Task:
Lines that include "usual" make up the answer; copy all of them from the data below.

Dataset content:
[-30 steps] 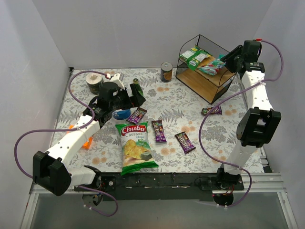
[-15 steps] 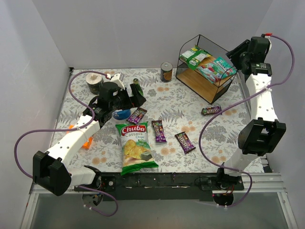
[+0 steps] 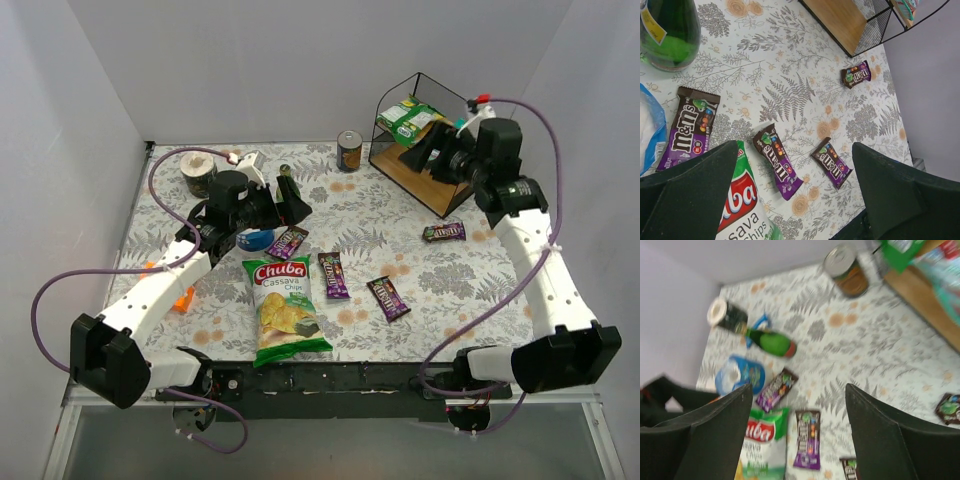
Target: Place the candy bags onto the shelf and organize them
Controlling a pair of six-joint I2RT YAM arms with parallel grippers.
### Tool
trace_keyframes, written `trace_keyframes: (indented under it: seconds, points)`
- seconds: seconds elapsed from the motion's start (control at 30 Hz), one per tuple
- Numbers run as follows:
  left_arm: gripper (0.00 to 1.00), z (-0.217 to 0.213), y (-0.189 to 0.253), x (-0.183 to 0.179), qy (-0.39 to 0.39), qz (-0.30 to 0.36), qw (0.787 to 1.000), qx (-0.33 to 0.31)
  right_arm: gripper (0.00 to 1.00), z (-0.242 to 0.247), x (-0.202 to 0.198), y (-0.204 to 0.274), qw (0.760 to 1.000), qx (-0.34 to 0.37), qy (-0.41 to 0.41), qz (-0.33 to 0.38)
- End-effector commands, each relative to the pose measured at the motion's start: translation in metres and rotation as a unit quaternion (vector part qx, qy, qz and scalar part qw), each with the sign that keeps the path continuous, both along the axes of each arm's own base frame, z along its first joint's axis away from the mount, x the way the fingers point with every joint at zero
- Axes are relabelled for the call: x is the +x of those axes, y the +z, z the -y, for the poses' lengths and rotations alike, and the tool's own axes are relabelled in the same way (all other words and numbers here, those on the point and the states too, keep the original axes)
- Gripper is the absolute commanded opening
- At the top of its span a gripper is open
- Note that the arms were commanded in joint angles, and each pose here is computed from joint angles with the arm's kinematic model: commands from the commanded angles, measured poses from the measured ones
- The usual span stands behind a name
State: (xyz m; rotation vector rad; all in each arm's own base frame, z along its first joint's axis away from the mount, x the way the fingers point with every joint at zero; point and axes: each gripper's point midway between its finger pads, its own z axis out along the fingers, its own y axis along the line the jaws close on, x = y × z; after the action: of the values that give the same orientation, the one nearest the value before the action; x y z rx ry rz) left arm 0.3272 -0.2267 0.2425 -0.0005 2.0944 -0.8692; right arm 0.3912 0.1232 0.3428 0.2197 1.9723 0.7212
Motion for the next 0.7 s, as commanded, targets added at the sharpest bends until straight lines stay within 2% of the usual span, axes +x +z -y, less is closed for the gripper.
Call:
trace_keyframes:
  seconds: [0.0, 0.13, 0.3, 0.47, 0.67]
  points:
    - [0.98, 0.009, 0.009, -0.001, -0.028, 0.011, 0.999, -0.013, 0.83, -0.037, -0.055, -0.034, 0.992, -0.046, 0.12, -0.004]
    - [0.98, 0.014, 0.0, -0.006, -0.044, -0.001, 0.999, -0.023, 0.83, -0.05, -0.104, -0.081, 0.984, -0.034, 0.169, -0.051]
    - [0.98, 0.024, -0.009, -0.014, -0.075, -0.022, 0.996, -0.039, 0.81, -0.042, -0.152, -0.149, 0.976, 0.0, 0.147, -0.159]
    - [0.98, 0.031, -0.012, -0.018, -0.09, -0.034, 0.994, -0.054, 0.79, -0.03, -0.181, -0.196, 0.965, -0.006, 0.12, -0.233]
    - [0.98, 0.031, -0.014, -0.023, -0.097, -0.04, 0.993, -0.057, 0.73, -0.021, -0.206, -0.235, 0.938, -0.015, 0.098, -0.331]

Expected output:
- The usual span stands behind a name
Motion for the next 0.7 s, as commanded, targets added at the sharpest bends until straight lines stay within 2% of the usual span, axes +x +z -y, less is closed for the gripper.

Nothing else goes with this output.